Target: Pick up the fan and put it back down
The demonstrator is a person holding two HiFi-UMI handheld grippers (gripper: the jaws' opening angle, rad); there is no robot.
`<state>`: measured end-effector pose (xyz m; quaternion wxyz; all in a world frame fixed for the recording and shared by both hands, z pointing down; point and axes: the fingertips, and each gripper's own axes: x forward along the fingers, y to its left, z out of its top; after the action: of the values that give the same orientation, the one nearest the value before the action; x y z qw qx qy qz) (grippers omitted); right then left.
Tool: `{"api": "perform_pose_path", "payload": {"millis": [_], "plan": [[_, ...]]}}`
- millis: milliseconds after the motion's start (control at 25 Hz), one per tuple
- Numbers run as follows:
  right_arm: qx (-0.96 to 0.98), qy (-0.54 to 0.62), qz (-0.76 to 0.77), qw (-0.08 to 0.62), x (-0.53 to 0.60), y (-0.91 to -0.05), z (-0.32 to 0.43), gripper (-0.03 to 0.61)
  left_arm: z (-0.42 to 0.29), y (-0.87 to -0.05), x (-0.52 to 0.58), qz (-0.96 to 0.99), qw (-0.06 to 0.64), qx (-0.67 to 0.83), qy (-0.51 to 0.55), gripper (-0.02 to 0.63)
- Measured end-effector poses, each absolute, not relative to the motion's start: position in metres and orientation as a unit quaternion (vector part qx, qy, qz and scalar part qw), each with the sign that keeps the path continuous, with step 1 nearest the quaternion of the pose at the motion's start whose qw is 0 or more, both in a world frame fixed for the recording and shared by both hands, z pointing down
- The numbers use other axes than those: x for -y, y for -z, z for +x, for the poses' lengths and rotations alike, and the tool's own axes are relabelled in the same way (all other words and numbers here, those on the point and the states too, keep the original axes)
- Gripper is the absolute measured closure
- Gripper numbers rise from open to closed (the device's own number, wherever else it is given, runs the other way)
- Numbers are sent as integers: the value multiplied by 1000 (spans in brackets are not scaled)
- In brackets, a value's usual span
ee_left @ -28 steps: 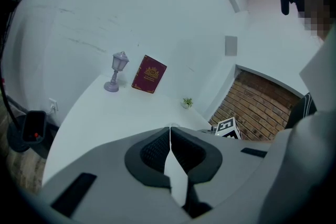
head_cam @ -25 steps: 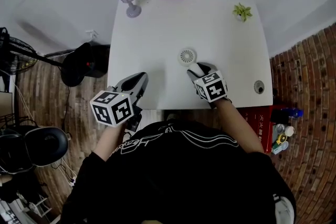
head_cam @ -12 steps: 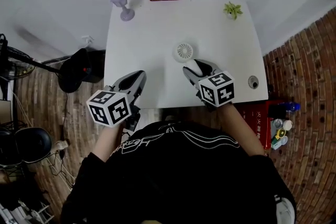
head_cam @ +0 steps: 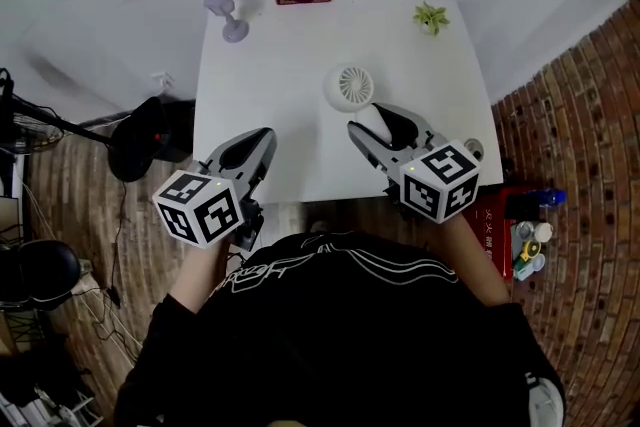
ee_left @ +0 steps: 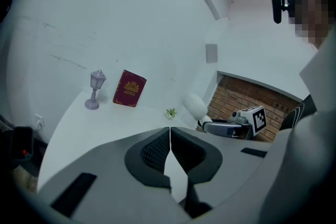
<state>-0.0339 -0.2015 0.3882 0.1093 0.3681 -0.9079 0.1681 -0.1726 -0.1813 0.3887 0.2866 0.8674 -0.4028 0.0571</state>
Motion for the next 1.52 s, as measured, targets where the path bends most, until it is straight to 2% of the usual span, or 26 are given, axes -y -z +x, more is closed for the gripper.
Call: {"api": "perform_pose_path", "payload": {"millis": [600, 1080, 1520], "plan": [[931, -139, 337, 28, 144, -316, -18, 388, -148, -353, 157, 884, 255, 389, -50, 581], [932, -134, 336, 23, 123, -313, -13, 388, -134, -356, 135, 888, 250, 380, -59, 581], [928, -119, 349, 50, 145, -316, -20, 388, -140, -355, 144, 889, 250, 379, -54, 581]]}}
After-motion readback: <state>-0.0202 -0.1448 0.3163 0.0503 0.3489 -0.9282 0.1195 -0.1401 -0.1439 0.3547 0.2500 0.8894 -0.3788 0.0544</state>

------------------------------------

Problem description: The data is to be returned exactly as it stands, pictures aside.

Answer below:
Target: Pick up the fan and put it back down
The demonstrator is a person holding two HiFi-UMI handheld grippers (gripper: the jaws' opening angle, rad); there is no robot.
`<state>`: measured end-effector pose (xyz m; quaternion wxyz; all in a world frame fixed for the recording and shared by both hands, z pointing down; point and axes: the fingertips, and each gripper's own axes: x forward along the fingers, y to its left, z out of its top; after the action: of the values that give the same orientation, the one nearest the value before the action; x y z qw qx qy qz) (grippers omitted); right then left.
Tool: `{"api": "perform_pose_path", "payload": {"millis": [_], "plan": [[_, ...]]}}`
- millis: milliseconds after the motion's start (control at 25 Hz), one per tuple
- Numbers run as follows:
  right_arm: qx (-0.96 to 0.98), qy (-0.54 to 0.62), qz (-0.76 to 0.77), qw (-0.08 to 0.62), x (-0.53 to 0.60), y (-0.91 to -0.05), z (-0.32 to 0.43), gripper (-0.03 to 0.61)
  left_arm: z (-0.42 to 0.29), y (-0.87 to -0.05), x (-0.52 to 0.58), qz (-0.96 to 0.99), qw (-0.06 to 0.64), qx (-0.67 to 0.83), qy (-0.51 to 0.55), gripper (-0.02 to 0.63)
- Measured end-effector poses, each absolute, not relative to the motion's start: position in metres and orientation as a unit quaternion (vector part qx, qy, qz and scalar part qw), each with the sign that keeps the path continuous, with step 1 nearest the quaternion of the pose at the motion's start whose qw is 0 or more, both in a world frame fixed for the recording and shared by both hands, z pointing down
- The numbers use other axes than those: x for -y, y for -z, z for +x, for the poses' lengths and rotations alike, and the tool's own axes are relabelled in the same way (all other words and numbers here, those on the point and the states too, keep the original axes)
- Gripper is the absolute measured closure
- Gripper numbers rise from open to closed (the device's own number, wherever else it is given, runs the other way)
- Numbers are sent as integers: the value multiplied by 1000 (spans in brackets are not scaled)
- In brackets, a value's usual span
ee_left @ -28 steps: 
head_cam @ -25 steps: 
head_cam @ -12 steps: 
head_cam @ +0 steps: 
ee_left @ +0 steps: 
<state>-0.0339 -0.2015 0.3882 0.1093 0.3681 -0.9079 0.1681 -0.1726 -0.1813 0.3887 0.2866 0.8674 -0.4028 0.0571</state>
Motion for the next 1.52 s, as measured, targets where the path bends most, until it is straight to 2% of the usual span, or 26 are given, axes -y -z +x, more is closed for the gripper.
Call: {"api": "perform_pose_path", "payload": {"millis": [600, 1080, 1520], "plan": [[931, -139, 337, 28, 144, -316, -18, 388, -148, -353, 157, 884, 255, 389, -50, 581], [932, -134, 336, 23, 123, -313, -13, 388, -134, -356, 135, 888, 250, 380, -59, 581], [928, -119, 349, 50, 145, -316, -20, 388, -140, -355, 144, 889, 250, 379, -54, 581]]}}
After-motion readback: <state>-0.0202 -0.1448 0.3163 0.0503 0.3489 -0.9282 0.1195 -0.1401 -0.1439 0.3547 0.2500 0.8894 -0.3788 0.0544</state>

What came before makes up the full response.